Chief Judge of the United States Court of Appeals for the Federal Circuit
- In office October 1, 1982 – June 27, 1990
- Preceded by: Office established
- Succeeded by: Helen W. Nies

Judge of the United States Court of Appeals for the Federal Circuit
- In office October 1, 1982 – April 30, 1991
- Appointed by: operation of law
- Preceded by: Seat established by 96 Stat. 25
- Succeeded by: William Curtis Bryson

Chief Judge of the United States Court of Customs and Patent Appeals
- In office June 22, 1972 – October 1, 1982
- Appointed by: Richard Nixon
- Preceded by: Eugene Worley
- Succeeded by: Seat abolished

Personal details
- Born: Howard Thomas Markey November 10, 1920 Chicago, Illinois, U.S.
- Died: May 3, 2006 (aged 85) Hinsdale, Illinois, U.S.
- Education: Loyola University Chicago School of Law (LLB) John Marshall Law School (LLM)

= Howard Thomas Markey =

American judge

Howard Thomas Markey (November 10, 1920 – May 3, 2006) was an American jurist who served as the first Chief United States circuit judge of the United States Court of Appeals for the Federal Circuit. He is often credited with establishing that court's renown and competence in intellectual property law.
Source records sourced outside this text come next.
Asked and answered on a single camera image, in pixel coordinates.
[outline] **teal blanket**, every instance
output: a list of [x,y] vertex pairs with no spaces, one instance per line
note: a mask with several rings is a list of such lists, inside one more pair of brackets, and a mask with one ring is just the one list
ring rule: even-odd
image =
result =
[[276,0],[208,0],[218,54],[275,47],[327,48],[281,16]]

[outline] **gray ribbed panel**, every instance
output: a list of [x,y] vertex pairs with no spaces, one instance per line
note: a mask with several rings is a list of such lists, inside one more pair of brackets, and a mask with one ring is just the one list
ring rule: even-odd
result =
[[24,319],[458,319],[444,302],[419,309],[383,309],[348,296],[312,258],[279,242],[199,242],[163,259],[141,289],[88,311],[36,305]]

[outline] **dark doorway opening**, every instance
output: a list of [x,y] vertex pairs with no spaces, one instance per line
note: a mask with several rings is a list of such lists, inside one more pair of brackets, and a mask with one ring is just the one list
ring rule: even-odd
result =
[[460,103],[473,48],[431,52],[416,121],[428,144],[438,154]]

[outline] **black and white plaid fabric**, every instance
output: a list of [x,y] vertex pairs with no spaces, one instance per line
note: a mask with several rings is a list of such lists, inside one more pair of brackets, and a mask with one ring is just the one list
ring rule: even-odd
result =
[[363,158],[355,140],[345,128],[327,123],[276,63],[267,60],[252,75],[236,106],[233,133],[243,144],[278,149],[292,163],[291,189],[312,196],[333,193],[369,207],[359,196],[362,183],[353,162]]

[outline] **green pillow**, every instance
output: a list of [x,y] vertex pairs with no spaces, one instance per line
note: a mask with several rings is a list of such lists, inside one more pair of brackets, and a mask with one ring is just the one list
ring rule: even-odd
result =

==Early life, military and legal career==

Markey was born in Chicago, Illinois to Thomas Joseph and Vera Marie (Dryden) Markey. He served in the United States Army Air Forces during World War II as a test pilot, flying P-38s and P-59 jets in extreme cold-weather. He left the army in 1946 as a major, and became a lieutenant colonel in the United States Air Force Reserve. Markey subsequently earned his undergraduate degree and a Bachelor of Laws in an accelerated one-year program at Loyola University Chicago School of Law in 1949, and a Master of Laws in patent law in 1950 from John Marshall Law School in Chicago. He returned to active military service in the Korean War, in which he served as a planner of the Korean Airlift.

Markey returned to Chicago following the war, specializing his private legal practice in patent law and other areas of intellectual property. He remained in the Air Force Reserve, then transferred to the Air National Guard, serving as commander of the Illinois Air National Guard, then returning to the Air Force Reserve as deputy commander of the Air Force Reserve's portion of Tactical Air Command. Markey retired from the Air Force Reserve in 1976 as a major general, having received the Distinguished Service Medal, the Legion of Merit, the Distinguished Flying Cross, the Soldier's Medal, the Bronze Star Medal, the Purple Heart and the Air Medal. He was a lecturer at Loyola University Chicago School of Law from 1971 to 1972.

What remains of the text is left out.